Open GoogleCodeExporter opened 9 years ago
I have to say - I quite like the relations without 'is' and with underscores,
as this serves to mark them out clearly from plain English terms that have the
same name and makes the structure of Manchester Syntax statements clearer.
I assume that the argument for adding and initial 'is', is that is makes OBO
relationships and OWL MS look more like English (if you ignore the odd quoting):
e.g.
finger 'is part of' some hand
is a bit more like English than
finger 'part of' some hand
But sometimes the 'is' makes DL queries less readable. Say I want to write a
DL query that refers to anonymous class without specifying a genus:
Arguably:
'is located in' some ('is part of' some skull)
is less readable than
'is located in' some ('part of' some skull)

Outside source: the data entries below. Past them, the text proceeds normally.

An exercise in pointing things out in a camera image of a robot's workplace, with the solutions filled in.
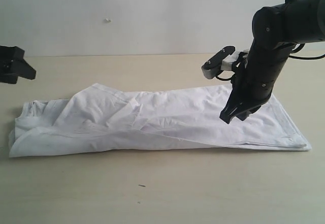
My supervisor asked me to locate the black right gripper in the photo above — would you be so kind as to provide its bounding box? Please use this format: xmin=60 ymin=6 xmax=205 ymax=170
xmin=219 ymin=40 xmax=291 ymax=124

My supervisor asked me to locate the white t-shirt red lettering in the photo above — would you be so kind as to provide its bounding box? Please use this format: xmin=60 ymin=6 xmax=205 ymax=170
xmin=9 ymin=83 xmax=311 ymax=157

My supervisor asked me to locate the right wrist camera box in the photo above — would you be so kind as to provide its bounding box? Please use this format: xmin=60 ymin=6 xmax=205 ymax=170
xmin=201 ymin=46 xmax=235 ymax=79

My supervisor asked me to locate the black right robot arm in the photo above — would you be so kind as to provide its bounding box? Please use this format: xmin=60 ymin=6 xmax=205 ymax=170
xmin=219 ymin=0 xmax=324 ymax=123

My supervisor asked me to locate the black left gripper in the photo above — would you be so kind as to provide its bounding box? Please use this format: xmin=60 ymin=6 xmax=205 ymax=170
xmin=1 ymin=46 xmax=36 ymax=84

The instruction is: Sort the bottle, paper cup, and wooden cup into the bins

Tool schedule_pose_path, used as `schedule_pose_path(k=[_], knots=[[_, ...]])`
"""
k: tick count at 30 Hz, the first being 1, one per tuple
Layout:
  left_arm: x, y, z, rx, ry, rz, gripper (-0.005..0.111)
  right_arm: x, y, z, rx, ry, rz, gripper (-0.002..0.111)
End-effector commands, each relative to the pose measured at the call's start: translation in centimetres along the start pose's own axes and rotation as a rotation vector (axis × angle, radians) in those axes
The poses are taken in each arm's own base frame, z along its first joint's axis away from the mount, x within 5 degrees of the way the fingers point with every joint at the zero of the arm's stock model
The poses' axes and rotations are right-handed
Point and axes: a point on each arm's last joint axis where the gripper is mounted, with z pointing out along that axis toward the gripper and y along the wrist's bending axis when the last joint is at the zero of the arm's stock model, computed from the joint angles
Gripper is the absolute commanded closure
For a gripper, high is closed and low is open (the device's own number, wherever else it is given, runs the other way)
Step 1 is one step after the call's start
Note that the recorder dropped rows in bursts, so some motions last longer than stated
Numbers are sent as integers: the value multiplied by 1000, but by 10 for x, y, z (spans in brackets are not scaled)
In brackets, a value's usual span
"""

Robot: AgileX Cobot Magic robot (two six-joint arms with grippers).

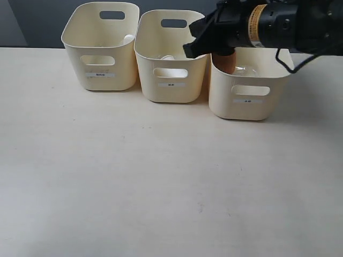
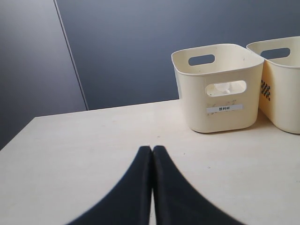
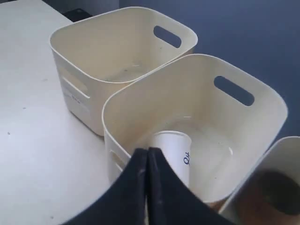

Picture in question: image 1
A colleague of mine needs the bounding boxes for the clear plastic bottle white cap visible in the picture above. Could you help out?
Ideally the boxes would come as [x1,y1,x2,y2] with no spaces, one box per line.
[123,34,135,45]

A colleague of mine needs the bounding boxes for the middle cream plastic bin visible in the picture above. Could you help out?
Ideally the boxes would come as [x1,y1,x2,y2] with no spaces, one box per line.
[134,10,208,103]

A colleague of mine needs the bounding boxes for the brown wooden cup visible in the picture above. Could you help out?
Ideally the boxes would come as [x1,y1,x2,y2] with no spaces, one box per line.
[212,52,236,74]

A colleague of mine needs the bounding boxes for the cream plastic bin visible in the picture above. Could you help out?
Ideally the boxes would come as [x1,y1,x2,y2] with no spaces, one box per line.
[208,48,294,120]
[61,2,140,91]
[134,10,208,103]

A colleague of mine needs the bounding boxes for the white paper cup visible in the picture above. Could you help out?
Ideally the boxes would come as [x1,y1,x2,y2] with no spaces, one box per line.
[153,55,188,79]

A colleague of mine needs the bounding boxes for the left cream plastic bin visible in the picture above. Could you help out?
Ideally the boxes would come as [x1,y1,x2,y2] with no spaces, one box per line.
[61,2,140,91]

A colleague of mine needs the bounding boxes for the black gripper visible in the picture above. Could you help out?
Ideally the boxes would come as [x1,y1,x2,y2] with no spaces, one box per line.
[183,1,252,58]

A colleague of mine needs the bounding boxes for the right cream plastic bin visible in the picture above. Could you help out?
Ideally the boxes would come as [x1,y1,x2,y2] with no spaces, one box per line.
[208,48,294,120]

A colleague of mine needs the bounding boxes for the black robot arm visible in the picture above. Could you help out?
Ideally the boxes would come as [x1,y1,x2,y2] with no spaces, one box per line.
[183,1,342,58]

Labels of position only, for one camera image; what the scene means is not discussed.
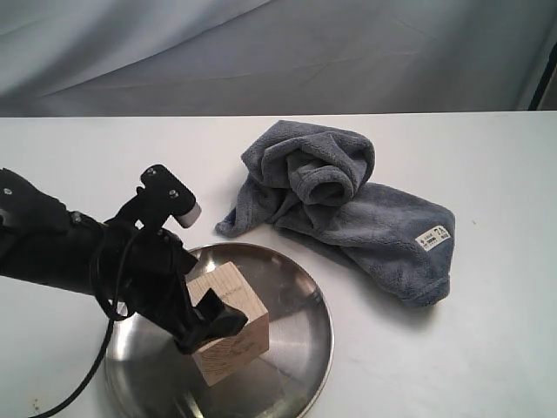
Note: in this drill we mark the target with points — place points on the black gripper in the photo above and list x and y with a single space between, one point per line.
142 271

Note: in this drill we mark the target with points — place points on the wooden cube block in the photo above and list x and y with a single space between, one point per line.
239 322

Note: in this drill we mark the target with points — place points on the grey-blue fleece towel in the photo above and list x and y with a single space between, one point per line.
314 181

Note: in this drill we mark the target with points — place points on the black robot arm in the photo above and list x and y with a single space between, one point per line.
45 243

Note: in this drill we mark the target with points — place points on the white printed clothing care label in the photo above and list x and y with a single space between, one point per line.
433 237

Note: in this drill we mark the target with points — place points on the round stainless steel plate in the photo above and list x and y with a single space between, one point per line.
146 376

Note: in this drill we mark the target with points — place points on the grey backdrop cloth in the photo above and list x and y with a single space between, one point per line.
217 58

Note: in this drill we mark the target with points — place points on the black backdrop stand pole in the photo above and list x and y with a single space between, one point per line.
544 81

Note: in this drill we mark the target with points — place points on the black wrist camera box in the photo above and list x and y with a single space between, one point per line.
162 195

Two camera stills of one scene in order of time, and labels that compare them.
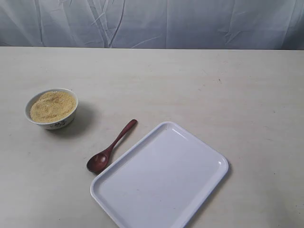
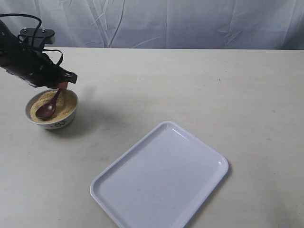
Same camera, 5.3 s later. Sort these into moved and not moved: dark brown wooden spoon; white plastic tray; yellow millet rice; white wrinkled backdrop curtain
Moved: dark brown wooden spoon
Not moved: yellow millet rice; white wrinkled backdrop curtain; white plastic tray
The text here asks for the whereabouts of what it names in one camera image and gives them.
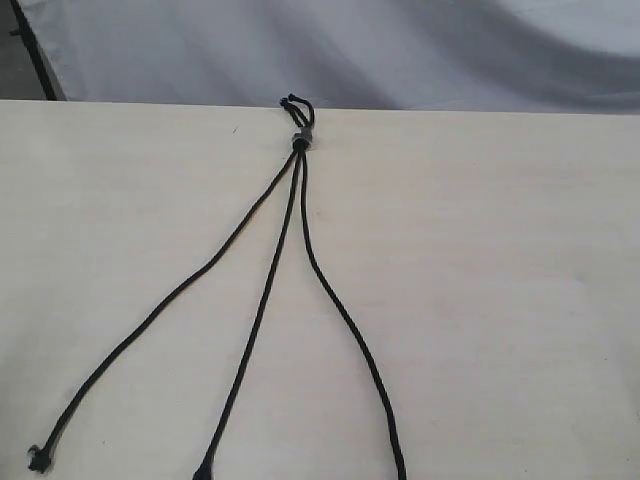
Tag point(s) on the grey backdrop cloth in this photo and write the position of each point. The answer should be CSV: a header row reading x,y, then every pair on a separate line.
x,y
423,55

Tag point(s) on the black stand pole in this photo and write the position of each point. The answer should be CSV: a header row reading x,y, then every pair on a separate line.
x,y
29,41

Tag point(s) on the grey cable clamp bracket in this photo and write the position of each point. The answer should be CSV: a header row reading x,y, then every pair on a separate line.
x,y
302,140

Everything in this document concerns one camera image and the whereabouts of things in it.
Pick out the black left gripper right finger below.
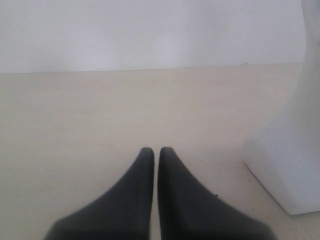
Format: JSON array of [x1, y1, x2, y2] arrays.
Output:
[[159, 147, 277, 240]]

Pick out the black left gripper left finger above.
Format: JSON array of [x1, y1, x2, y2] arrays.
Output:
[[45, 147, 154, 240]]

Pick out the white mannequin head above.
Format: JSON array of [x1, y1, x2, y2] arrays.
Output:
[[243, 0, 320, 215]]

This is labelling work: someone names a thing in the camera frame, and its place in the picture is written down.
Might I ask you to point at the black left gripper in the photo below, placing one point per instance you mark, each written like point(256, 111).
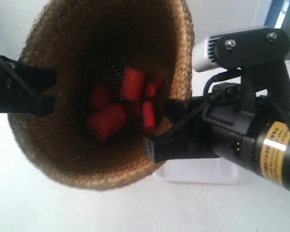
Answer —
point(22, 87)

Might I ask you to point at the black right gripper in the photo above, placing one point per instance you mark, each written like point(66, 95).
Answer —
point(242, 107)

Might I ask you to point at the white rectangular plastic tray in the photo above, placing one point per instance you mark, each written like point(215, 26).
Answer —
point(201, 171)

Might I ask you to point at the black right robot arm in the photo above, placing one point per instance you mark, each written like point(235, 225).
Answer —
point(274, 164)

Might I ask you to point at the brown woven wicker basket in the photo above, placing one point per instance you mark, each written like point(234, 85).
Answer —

And if what we want to get across that
finger 'part of' some hand means
all finger(s) are 'part of' some hand - then perhaps the version lacking the
'is' is less misleading?
This is even more apparent when referring to relations in free text. Compare:
"finger 'is part of' some hand means all finger(s) are 'is part of' some hand"
to
"finger part_of some hand means that all fingers are part_of some hand"
Really, the only way to make the former readable is to abandon using the
relation name altogether and rely on the plain English equivalent:
"finger 'is part of' some hand means all finger(s) are part of some hand"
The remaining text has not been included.